Available data
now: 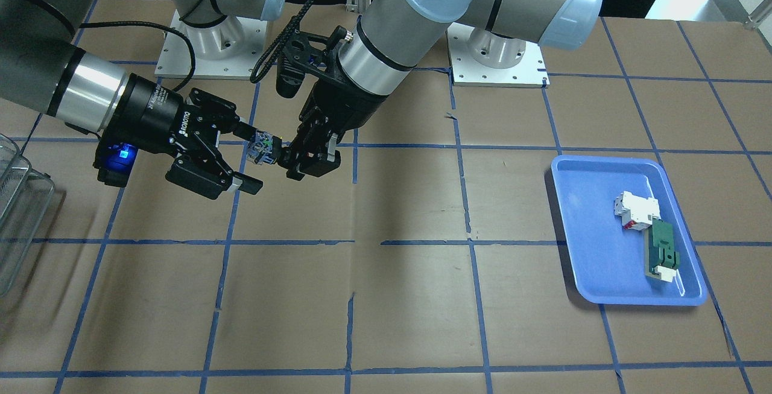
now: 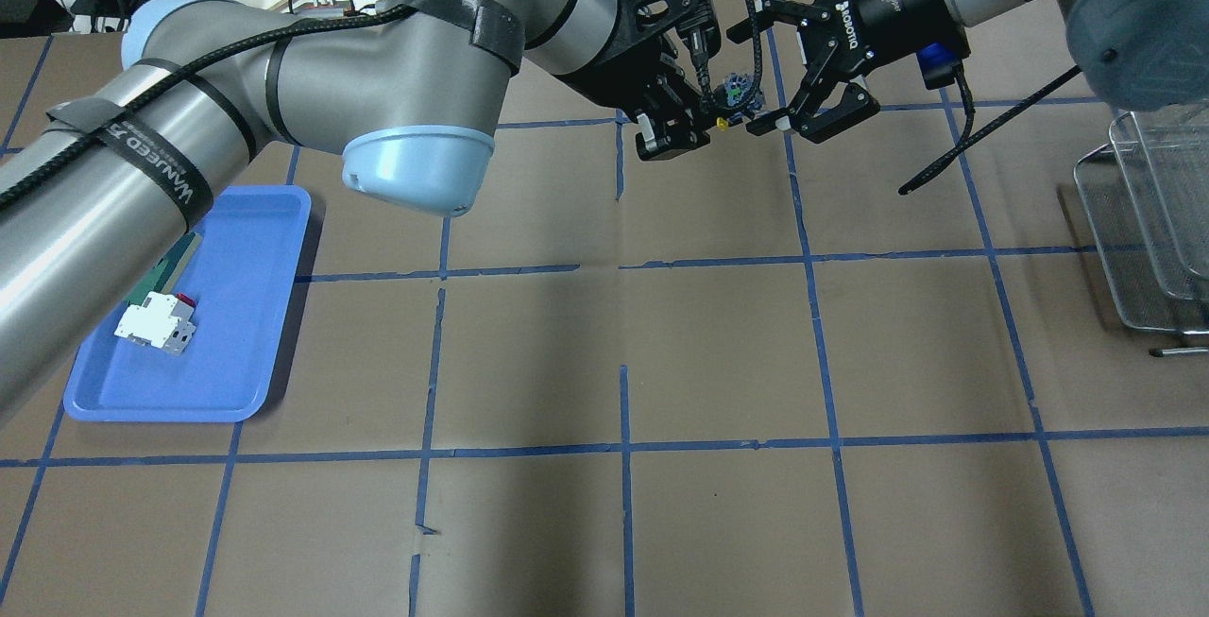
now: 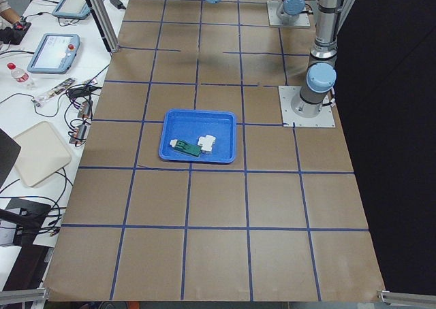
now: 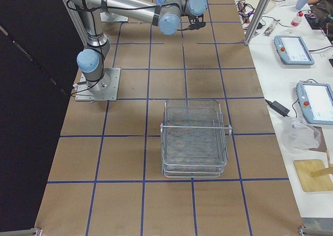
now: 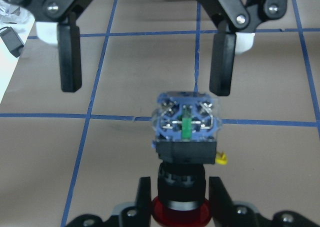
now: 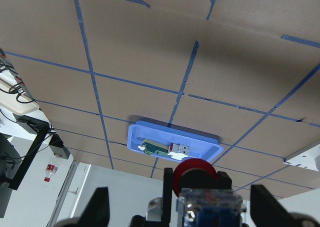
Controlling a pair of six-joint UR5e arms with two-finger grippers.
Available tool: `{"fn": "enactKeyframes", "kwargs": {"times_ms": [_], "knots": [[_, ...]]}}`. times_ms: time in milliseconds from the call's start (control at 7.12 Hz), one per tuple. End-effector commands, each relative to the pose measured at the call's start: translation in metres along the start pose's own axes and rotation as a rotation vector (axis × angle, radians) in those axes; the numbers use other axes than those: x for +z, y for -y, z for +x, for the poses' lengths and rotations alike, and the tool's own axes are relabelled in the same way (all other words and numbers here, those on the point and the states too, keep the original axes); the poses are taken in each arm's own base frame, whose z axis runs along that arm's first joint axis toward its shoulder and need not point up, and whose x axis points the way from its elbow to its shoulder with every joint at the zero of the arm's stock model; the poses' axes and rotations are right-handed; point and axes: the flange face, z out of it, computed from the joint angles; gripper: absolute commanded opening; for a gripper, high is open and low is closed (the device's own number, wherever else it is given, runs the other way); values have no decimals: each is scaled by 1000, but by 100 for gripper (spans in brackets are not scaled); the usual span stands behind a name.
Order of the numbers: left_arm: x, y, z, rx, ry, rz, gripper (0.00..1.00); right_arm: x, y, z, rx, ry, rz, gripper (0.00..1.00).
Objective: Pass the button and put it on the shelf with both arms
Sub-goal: 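Close the right gripper on the button's blue switch block, open the left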
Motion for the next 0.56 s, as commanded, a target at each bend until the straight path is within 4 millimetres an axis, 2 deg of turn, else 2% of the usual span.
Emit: {"fn": "enactKeyframes", "kwargs": {"times_ms": [0, 140, 281, 421], "knots": [[-1, 0, 1, 0, 0, 1, 0, 2, -2, 1, 0, -7, 6, 100], [0, 0, 0, -1, -1, 0, 0, 2, -2, 1, 4, -10, 6, 100], [0, 0, 0, -1, -1, 0, 0, 2, -3, 2, 4, -10, 6, 93], [1, -1, 0, -2, -2, 0, 0, 3, -2, 2, 7, -13, 3, 76]]}}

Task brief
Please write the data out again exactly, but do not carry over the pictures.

Answer to the problem
now: 
now: 
now: 
now: 
now: 
now: 
Controlling a pair of six-joint UR5e arms with two-finger grippers.
Available tool: `{"fn": "enactKeyframes", "kwargs": {"times_ms": [_], "knots": [[_, ...]]}}`. times_ms: time in milliseconds from the call's start (control at 7.12 Hz), one per tuple. End-effector commands, each relative to the pose measured at the call's start: translation in metres along the start pose's own axes and rotation as a rotation vector (axis × angle, radians) in those axes; the numbers use other axes than those: x for +z, y for -y, z for +x, for the poses' lengths and rotations alike, and the tool's own axes are relabelled in the same way (all other words and numbers here, those on the point and the states too, keep the original axes); the poses are taken in each arm's own base frame, whose z axis runs along that arm's first joint axis toward its shoulder and need not point up, and whose x axis points the way from its elbow to its shoulder with every joint at the zero of the arm's stock model; the poses' axes and rotations are right-handed; point and axes: the flange face, z out of it, computed from the joint angles; gripper: absolute commanded opening; for a gripper, high is open and low is closed (the device's own number, wherever else it is given, runs the other way); values have no decimals: each is scaled by 1000, but by 100 for gripper (spans in brackets are not scaled); the usual span stands behind a name.
Order of the numbers: left_arm: x, y, z, rx, ry, rz, gripper (0.00..1.00); right_arm: x, y, z, rx, ry, rz, gripper (0.00..1.00).
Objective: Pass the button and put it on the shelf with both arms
Sub-goal: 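Close the right gripper on the button's blue switch block, open the left
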Motion for the next 0.56 s, as commanded, a target at each bend until the straight path is within 4 millimetres an axis, 2 deg of turn, else 2% of the usual span.
Emit: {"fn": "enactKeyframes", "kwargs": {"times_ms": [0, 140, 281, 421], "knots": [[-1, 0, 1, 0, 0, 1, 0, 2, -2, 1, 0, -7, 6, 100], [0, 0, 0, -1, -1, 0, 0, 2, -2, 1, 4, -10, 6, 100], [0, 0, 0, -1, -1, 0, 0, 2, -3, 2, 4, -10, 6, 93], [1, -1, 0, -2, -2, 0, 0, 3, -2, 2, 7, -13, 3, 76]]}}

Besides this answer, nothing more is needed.